PROVIDED INFORMATION:
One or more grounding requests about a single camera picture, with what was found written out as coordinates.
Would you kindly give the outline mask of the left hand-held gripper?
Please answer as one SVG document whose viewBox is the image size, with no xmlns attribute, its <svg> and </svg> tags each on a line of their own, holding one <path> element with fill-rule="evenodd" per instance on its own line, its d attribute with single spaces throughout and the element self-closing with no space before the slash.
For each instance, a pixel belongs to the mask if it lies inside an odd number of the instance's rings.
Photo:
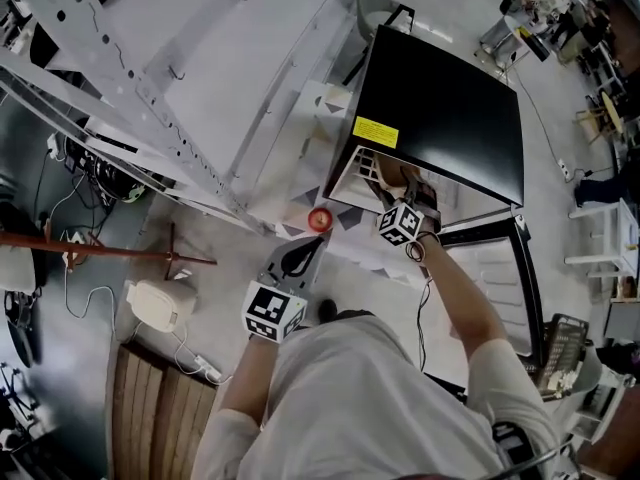
<svg viewBox="0 0 640 480">
<path fill-rule="evenodd" d="M 282 343 L 302 323 L 325 249 L 326 240 L 315 236 L 274 250 L 267 266 L 250 282 L 242 304 L 247 332 Z"/>
</svg>

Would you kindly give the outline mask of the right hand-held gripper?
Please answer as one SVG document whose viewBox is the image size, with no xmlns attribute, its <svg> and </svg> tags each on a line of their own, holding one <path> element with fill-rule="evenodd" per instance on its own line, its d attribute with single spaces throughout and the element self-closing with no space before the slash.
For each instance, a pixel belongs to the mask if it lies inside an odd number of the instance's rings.
<svg viewBox="0 0 640 480">
<path fill-rule="evenodd" d="M 406 189 L 401 197 L 382 188 L 376 180 L 368 186 L 383 205 L 377 229 L 380 236 L 394 247 L 414 242 L 422 232 L 441 231 L 441 213 L 436 191 L 413 170 L 401 167 Z"/>
</svg>

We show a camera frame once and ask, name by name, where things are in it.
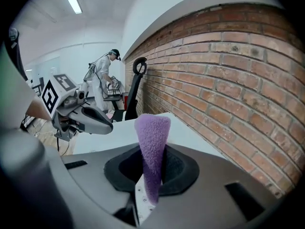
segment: white ceiling
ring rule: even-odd
[[[29,0],[15,24],[18,29],[38,29],[42,25],[56,24],[82,18],[124,23],[134,0],[78,0],[83,11],[75,14],[68,0]]]

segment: purple cloth
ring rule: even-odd
[[[161,185],[162,158],[171,127],[168,117],[143,114],[134,122],[143,156],[143,174],[147,197],[152,204],[158,202]]]

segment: white table surface
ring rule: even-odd
[[[167,139],[168,143],[185,146],[224,158],[220,152],[172,113],[158,114],[158,116],[166,116],[171,119],[171,128]],[[134,129],[134,121],[128,120],[113,123],[113,131],[107,135],[78,134],[73,154],[98,152],[137,143],[138,136]]]

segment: brick wall
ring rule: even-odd
[[[303,46],[282,11],[214,7],[167,25],[126,60],[147,57],[137,111],[172,112],[281,197],[305,165]]]

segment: black cap
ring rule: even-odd
[[[118,58],[120,56],[120,52],[117,49],[111,49],[111,51],[113,51],[116,55],[116,57]]]

TASK STATEMENT: Give back exactly the lines of the listing above, starting with its first line and ending with the line that holds "Would you kindly give the outline mask of the left".

RESPONSE TO THE EXERCISE:
One or more grounding requests about a single camera picture, with what was found written out as coordinates.
Would you kindly give the outline mask of the left hand-held gripper?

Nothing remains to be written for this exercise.